Write out the whole listing below exactly, skipping each picture.
-=-=-
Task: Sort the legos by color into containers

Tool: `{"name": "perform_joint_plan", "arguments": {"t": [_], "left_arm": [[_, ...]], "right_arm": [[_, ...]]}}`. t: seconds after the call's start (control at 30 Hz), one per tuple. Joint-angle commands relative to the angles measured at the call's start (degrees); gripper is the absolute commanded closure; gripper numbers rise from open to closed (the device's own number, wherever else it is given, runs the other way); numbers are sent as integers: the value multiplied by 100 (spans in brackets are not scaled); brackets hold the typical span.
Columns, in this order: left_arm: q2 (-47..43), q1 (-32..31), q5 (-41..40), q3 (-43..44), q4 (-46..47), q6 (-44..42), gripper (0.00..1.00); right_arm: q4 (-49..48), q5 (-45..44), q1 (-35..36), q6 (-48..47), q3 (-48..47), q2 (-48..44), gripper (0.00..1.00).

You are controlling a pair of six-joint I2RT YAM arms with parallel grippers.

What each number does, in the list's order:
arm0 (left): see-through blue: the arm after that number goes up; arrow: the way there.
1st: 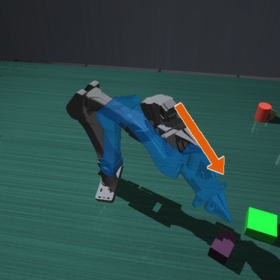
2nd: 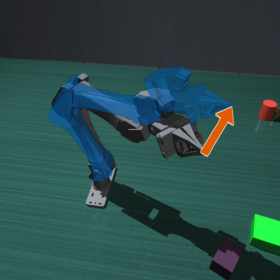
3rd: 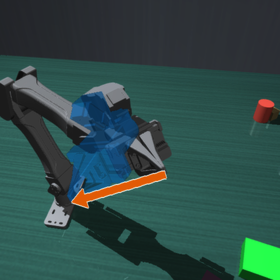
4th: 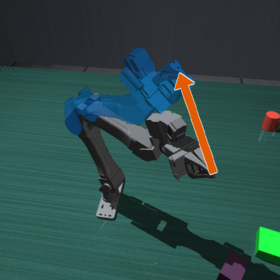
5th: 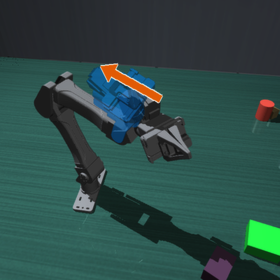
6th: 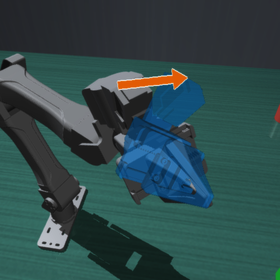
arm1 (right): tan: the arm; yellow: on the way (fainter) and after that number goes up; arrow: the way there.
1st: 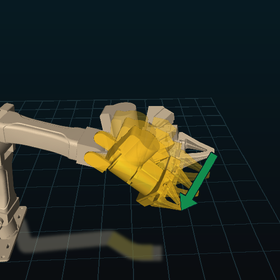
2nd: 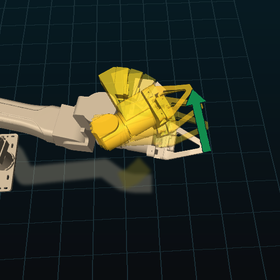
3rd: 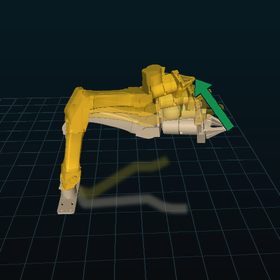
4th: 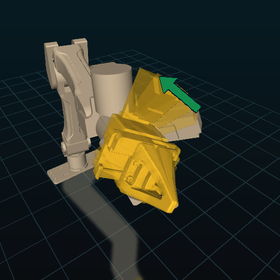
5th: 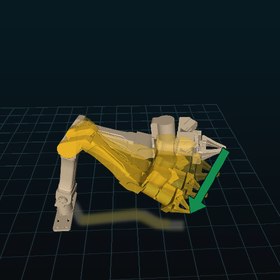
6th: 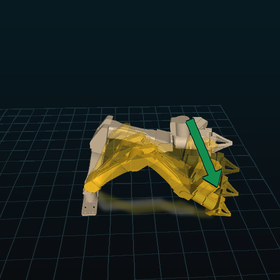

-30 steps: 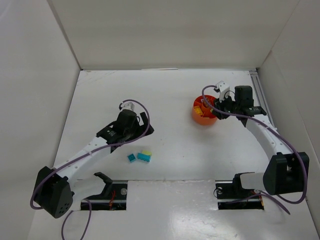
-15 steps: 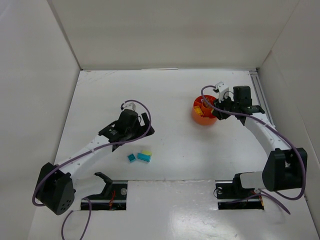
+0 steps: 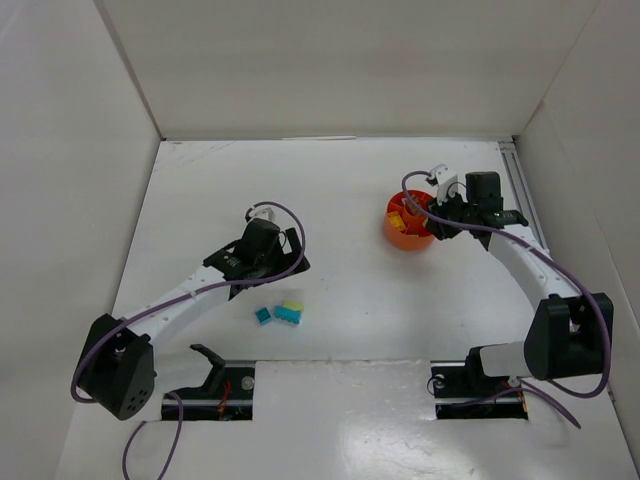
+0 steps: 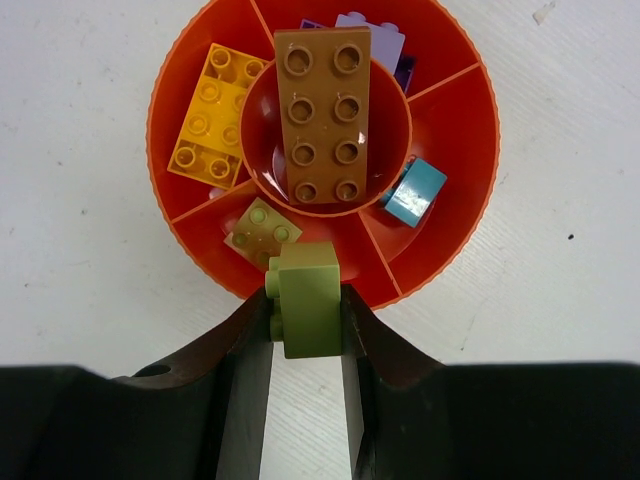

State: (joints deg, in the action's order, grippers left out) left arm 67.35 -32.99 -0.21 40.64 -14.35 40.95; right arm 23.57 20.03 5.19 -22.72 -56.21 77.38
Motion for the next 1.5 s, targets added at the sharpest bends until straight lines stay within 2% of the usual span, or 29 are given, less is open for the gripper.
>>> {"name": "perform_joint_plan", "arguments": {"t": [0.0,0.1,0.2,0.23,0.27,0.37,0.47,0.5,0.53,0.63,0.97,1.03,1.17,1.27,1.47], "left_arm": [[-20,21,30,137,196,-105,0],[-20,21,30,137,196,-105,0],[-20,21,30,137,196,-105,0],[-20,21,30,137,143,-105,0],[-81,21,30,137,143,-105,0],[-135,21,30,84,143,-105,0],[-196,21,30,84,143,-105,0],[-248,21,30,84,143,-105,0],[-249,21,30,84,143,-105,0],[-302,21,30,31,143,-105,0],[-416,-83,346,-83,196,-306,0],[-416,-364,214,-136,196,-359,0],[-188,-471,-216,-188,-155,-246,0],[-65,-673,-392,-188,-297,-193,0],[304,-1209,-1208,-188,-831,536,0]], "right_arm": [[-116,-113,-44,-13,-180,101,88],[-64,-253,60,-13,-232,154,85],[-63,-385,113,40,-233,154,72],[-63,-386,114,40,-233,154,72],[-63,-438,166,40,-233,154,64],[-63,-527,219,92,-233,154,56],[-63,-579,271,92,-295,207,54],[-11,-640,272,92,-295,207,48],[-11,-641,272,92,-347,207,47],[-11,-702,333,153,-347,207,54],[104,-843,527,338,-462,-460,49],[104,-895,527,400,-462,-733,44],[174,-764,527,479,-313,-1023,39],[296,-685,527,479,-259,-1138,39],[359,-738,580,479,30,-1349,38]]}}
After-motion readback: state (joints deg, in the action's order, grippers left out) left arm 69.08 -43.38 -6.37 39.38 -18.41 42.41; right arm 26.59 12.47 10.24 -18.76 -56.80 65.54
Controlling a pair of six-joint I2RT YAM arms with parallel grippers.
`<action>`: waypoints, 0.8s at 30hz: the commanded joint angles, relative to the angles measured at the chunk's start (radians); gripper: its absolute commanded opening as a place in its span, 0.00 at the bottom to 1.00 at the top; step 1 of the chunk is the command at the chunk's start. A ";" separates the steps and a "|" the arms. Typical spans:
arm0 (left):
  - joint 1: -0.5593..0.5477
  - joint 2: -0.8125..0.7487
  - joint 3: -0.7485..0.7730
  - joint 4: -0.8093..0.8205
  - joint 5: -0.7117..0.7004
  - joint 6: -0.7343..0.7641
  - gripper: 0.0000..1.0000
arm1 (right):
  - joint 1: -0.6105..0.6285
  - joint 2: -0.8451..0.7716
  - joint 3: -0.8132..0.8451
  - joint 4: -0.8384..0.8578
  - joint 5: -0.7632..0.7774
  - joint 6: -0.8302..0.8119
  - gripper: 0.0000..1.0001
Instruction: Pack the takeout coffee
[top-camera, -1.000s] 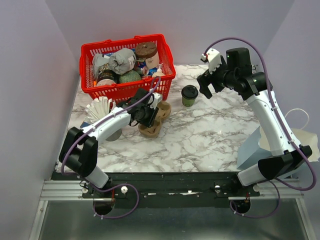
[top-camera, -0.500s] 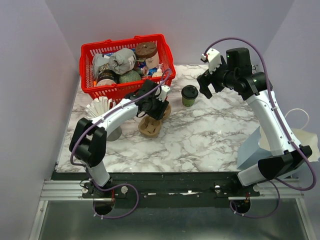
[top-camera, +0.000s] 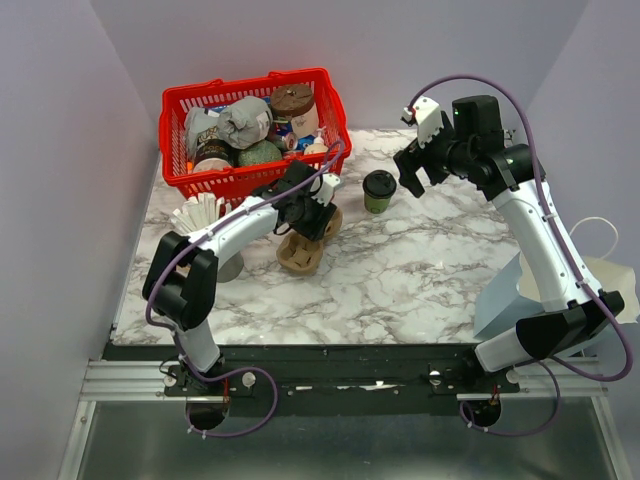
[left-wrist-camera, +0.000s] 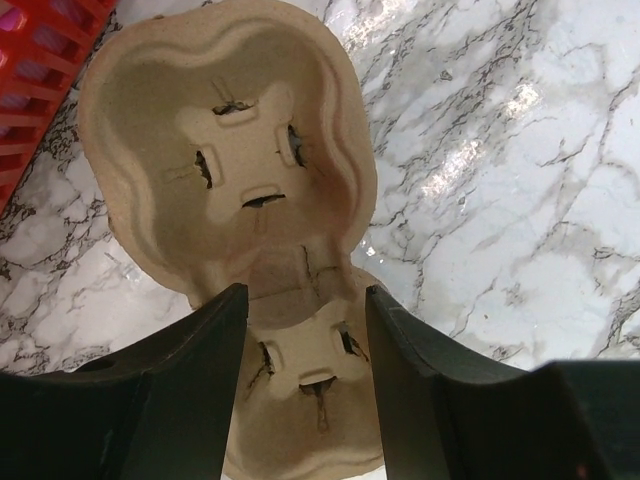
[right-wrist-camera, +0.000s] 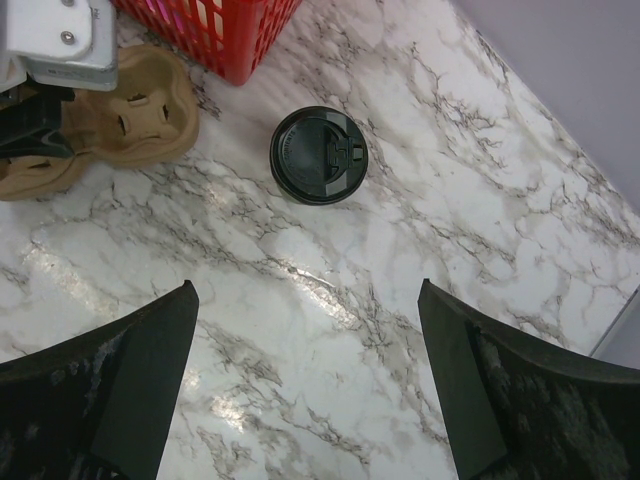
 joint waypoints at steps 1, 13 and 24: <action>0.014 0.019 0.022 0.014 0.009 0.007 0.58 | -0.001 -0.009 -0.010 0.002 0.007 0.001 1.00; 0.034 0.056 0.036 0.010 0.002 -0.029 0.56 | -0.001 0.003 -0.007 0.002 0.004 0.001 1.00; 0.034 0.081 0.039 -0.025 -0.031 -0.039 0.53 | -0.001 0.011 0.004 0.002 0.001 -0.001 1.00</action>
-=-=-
REPLY TO THE EXERCISE
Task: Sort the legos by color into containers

Tool: `{"name": "perform_joint_plan", "arguments": {"t": [_], "left_arm": [[_, ...]], "right_arm": [[_, ...]]}}`. t: seconds after the call's start (control at 30 Hz), one per tuple. Joint-angle commands relative to the angles measured at the call's start (degrees); gripper is the absolute commanded closure; gripper numbers rise from open to closed (the device's own number, wherever else it is given, runs the other way); numbers are sent as integers: the value multiplied by 100 (spans in brackets are not scaled); brackets hold the typical span.
Columns, in this order: left_arm: q2 (-47..43), q1 (-32..31), q5 (-41..40), q3 (-43..44), q4 (-46..47), q6 (-44..42), gripper (0.00..1.00); right_arm: q4 (-49..48), q5 (-45..44), q1 (-35..36), q6 (-48..47), q3 (-48..47), q2 (-48..44), gripper (0.00..1.00).

You are controlling a pair of six-joint I2RT YAM arms with parallel grippers.

What each number does, in the list's order:
arm0 (left): see-through blue: the arm after that number goes up; arrow: the way there.
1st: 
2nd: 
3rd: 
4th: 
5th: 
6th: 
arm1 (right): tan: the arm; yellow: on the way (fainter) and after that number goes up; arrow: the way there.
1st: 
2nd: 
3rd: 
4th: 
5th: 
6th: 

-30 steps: 
-15 steps: 
+0 steps: 
+0 steps: 

State: (joints deg, in the action's order, grippers left out) left arm 67.35 -32.99 -0.21 40.64 -14.35 40.95; right arm 23.57 20.03 5.19 -22.72 -56.21 77.38
Motion for the next 1.5 s, targets added at the sharpest bends until straight lines stay within 2% of the usual span, or 29 are given, less is open for the gripper.
>>> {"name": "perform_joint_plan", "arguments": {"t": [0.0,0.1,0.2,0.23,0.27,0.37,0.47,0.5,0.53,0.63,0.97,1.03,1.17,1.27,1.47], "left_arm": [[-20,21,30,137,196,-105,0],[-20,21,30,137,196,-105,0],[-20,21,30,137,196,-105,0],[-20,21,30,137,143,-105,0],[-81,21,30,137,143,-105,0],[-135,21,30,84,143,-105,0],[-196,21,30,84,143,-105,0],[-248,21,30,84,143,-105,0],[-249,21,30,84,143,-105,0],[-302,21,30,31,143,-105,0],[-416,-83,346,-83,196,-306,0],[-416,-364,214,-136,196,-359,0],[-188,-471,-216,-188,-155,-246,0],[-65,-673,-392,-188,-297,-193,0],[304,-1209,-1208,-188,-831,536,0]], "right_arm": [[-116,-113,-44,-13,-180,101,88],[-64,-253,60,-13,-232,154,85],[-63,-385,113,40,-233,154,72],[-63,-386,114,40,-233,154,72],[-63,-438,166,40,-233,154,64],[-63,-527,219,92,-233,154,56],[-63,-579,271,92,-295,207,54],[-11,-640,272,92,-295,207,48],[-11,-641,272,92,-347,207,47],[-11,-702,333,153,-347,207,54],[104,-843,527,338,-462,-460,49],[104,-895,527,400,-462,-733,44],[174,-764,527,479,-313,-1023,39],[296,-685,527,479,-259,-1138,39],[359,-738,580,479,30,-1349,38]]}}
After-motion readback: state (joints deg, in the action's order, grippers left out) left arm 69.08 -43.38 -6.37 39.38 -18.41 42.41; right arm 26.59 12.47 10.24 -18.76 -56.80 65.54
Controlling a pair of six-joint I2RT YAM arms with parallel grippers.
`<action>`: waypoints, 0.8s at 30hz: the commanded joint angles, relative to the angles measured at the chunk's start (radians); gripper: its absolute commanded opening as a place in its span, 0.00 at the bottom to 1.00 at the top; step 1 of the chunk is the command at the chunk's start. A ";" separates the steps and a "|" the arms. Typical spans:
arm0 (left):
  - joint 1: -0.5593..0.5477
  - joint 2: -0.8125..0.7487
  - joint 3: -0.7485..0.7730
  - joint 4: -0.8093..0.8205
  - joint 5: -0.7117..0.7004
  - joint 6: -0.7343..0.7641
  - gripper: 0.0000..1.0000
arm1 (right):
  - joint 1: -0.6105..0.6285
  - joint 2: -0.8451..0.7716
  - joint 3: -0.8132..0.8451
  - joint 4: -0.8384..0.8578
  - joint 5: -0.7632..0.7774
  - joint 6: -0.8302..0.8119
  - gripper: 0.0000..1.0001
Instruction: Pack the takeout coffee
[top-camera, -1.000s] 
[top-camera, -0.500s] 
[top-camera, +0.000s] 
[left-wrist-camera, +0.000s] 
[right-wrist-camera, +0.000s] 
 joint waypoints at steps 1, 13 and 24: <action>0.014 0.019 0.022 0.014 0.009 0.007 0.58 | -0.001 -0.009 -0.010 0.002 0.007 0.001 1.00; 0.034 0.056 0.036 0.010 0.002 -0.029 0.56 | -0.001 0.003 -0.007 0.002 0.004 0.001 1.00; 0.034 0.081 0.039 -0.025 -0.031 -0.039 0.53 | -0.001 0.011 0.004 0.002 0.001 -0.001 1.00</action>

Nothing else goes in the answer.